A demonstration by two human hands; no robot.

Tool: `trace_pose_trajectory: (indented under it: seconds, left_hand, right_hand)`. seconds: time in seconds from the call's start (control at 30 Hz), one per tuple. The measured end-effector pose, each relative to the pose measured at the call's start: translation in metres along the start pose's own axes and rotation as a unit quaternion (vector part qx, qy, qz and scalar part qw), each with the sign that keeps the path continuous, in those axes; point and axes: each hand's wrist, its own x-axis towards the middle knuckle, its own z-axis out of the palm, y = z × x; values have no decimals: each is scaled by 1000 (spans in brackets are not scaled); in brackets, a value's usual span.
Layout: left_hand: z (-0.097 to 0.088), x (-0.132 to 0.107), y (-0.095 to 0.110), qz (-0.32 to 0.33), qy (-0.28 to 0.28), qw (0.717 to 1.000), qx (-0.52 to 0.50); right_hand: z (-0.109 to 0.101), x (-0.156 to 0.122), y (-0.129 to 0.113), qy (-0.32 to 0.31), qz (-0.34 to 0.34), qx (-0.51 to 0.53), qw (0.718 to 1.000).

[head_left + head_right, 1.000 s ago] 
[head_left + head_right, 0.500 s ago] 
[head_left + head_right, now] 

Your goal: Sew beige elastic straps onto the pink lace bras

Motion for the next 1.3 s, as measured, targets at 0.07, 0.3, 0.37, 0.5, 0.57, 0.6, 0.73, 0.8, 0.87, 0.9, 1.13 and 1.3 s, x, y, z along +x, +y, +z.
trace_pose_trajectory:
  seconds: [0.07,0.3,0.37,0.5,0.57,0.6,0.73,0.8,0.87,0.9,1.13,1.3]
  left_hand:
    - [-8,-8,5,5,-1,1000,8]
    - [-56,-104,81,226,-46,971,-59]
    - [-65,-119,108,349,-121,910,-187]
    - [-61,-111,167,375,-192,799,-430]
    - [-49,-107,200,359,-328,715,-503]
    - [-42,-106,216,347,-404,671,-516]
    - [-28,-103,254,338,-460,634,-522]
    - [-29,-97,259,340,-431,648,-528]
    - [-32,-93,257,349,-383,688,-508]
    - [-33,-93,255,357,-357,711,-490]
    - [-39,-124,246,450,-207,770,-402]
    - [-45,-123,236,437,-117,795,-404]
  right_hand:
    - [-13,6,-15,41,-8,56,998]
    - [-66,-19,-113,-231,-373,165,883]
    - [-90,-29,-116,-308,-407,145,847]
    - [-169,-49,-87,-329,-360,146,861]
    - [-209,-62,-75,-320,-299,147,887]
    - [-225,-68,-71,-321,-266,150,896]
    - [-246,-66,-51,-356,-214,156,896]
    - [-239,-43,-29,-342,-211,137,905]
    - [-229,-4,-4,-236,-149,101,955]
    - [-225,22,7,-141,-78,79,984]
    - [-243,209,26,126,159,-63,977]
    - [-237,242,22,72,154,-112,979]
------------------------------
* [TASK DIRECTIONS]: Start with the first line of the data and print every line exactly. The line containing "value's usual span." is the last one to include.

* [RESPONSE BOX]:
A demonstration by two human hands; no robot.

Tool: `trace_pose_trajectory: (indented under it: seconds, left_hand, right_hand)`. seconds: time in seconds from the call's start (control at 30 Hz), one per tuple. The measured end-effector pose, each relative to the pose measured at the call's start: translation in metres along the start pose's own axes and rotation as a unit quaternion (vector part qx, qy, qz and scalar part qw), each with the sign that keeps the path continuous, in those axes; point and axes: each hand's wrist, its own x-axis towards the middle knuckle, its own z-axis out of the palm, y = z × x; values have no decimals: each is scaled by 1000 (spans in brackets are not scaled); in brackets, a value's usual span.

No more output remains.